This year, I learned there is nothing I want to buy. I don’t want a new outfit. I don’t want to go to a new city. I don’t want to eat overpriced food. I don’t want to ride on an airplane.
The only things I really want are to live somewhere that feels safe — safe from people with crowbars and guns, safe from rodents and insect invaders. I want to know I will not be hungry for too long. To go on long walks and to think quiet thoughts. To read books and look at a tree. To see the faces of my friends. To laugh and be laughed at. To look at my husband and know our love is shared. To go to a family gathering and squeeze the small foot of the newest baby. These are the only things I really want. In the past year, I’ve learned nothing else matters.

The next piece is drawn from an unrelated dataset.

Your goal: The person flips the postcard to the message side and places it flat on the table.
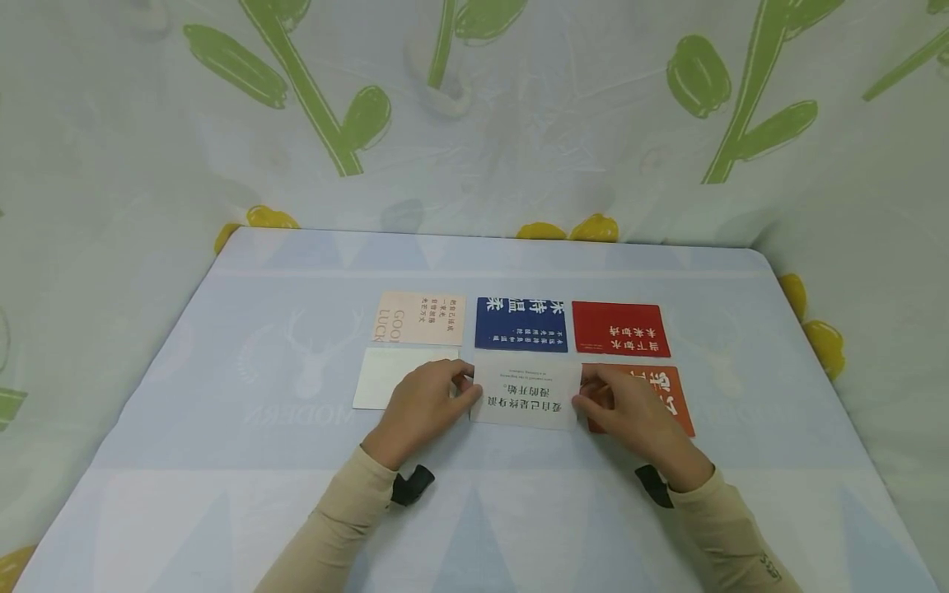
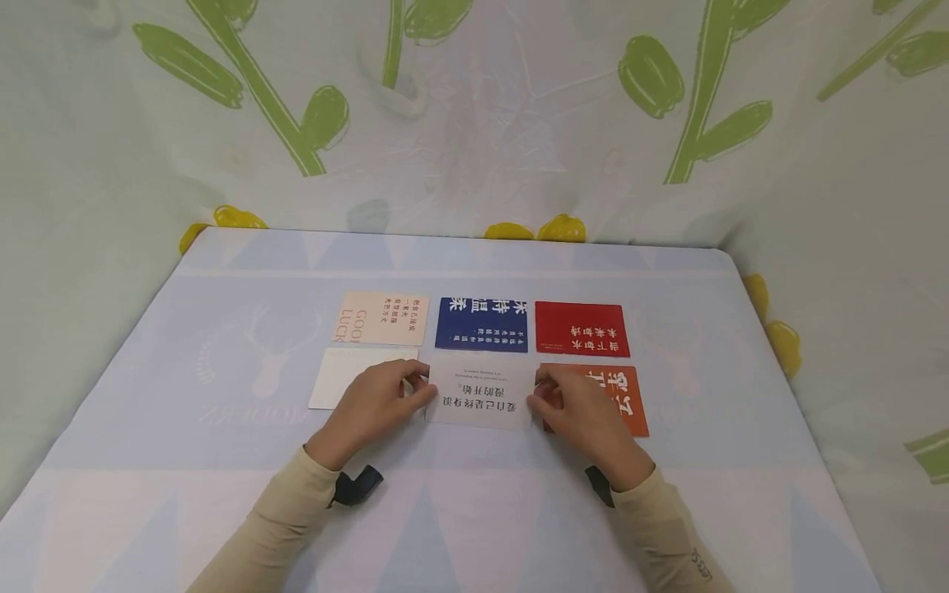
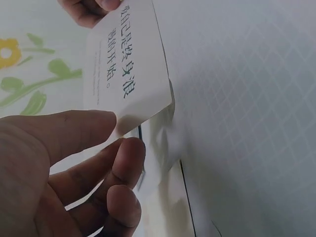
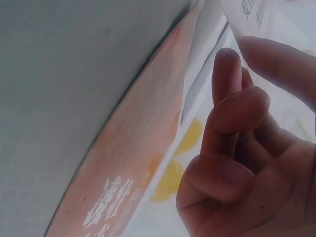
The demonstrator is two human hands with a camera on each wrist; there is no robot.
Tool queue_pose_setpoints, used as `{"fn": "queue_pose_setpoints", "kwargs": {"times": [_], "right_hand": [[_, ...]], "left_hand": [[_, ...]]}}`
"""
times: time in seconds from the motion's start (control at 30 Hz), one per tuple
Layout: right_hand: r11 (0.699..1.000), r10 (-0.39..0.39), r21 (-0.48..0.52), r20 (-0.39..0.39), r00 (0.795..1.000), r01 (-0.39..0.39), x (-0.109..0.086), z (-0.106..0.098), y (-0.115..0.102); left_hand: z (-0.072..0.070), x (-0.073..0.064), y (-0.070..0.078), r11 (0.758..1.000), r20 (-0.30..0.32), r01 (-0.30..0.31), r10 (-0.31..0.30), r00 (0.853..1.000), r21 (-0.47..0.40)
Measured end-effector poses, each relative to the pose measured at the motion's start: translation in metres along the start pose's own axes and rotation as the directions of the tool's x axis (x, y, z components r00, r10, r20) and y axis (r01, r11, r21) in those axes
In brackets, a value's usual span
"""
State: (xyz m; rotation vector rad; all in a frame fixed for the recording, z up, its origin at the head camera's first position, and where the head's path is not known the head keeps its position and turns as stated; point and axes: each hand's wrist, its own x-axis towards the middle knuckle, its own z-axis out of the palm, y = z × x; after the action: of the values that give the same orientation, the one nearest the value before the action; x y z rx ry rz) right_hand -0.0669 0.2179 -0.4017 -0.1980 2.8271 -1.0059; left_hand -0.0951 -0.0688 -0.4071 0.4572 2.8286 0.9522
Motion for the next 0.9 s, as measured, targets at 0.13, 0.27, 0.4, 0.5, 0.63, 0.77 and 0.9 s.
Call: {"fn": "queue_pose_setpoints", "kwargs": {"times": [0.13,0.27,0.4,0.5,0.63,0.77,0.9], "right_hand": [[1.0,0.005,0.006,0.003,1.0,-0.005,-0.0003,0.0008,0.0013],[1.0,0.001,-0.001,0.004,1.0,-0.001,-0.0007,0.0005,0.0018],[1.0,-0.01,0.0,0.007,1.0,0.01,-0.0005,0.0,0.0023],[1.0,-0.011,0.017,0.016,1.0,0.011,-0.0007,-0.0002,0.0028],[0.999,-0.001,0.038,0.03,1.0,0.0,-0.0018,-0.0003,0.0034],[0.998,0.015,0.058,0.037,0.999,-0.018,-0.0025,-0.001,0.0026],[0.995,0.044,0.083,0.047,0.998,-0.048,-0.0018,-0.0024,0.001]], "left_hand": [[-0.001,-0.0012,-0.0003,1.0,0.018,0.014,-0.013,1.0,-0.026],[-0.0013,-0.0021,-0.0002,0.997,0.051,0.048,-0.045,0.998,-0.065],[-0.0001,-0.0028,-0.0011,0.992,0.084,0.074,-0.065,0.994,-0.101],[0.0005,-0.0034,-0.0023,0.986,0.109,0.088,-0.073,0.991,-0.141],[0.0009,-0.0043,-0.0032,0.98,0.132,0.103,-0.08,0.988,-0.173],[0.0009,-0.0039,-0.0034,0.978,0.141,0.106,-0.081,0.987,-0.18],[0.0,-0.0032,-0.0032,0.978,0.144,0.104,-0.079,0.987,-0.183]]}}
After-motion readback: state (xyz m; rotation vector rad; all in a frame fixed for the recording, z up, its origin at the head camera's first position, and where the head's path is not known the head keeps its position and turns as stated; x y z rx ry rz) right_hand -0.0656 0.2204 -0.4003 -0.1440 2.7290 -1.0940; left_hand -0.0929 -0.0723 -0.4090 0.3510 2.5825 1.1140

I like the idea of having a child of my own, of giving them a safe place to live, but nothing feels that safe anymore. I could move to a wealthy school district where the property is very expensive and the teachers will have long pedigrees, but school doesn’t seem very useful or very safe these days. The kids everywhere, even in the wealthy neighborhoods, don’t seem healthy. They don’t seem like good influences. They seem sick at heart like their parents. Even the best ingredients money can buy are not the right ingredients for strong bodies and pure hearts. Investing doesn’t make sense anymore.
Given that I don’t want most things, I am not sure why I go to work. I go to work for 9 hours a day. I do not make a living wage. I do not particularly enjoy my job, although it is easy. My job is in an office that is temperature-controlled and the people abstain from being blatantly mean — no yelling, no name-calling. This is better than many jobs I worked, jobs in factories and in restaurants. But sitting in an office doesn’t make me feel good about my life. I could pretend I’m doing something important, but I know I’m not. The only people who do things that are real are being yelled at in hospitals and factories; many of these people work longer hours than I do, and the conditions are stressful. When I go to work, I feel like life is passing me by. I feel like my brain is melting with boredom and ennui and that I am doing nothing as the world around me collapses. I don’t like this feeling. I don’t know why I am working for people who don’t care about me, who maybe don’t care about anything.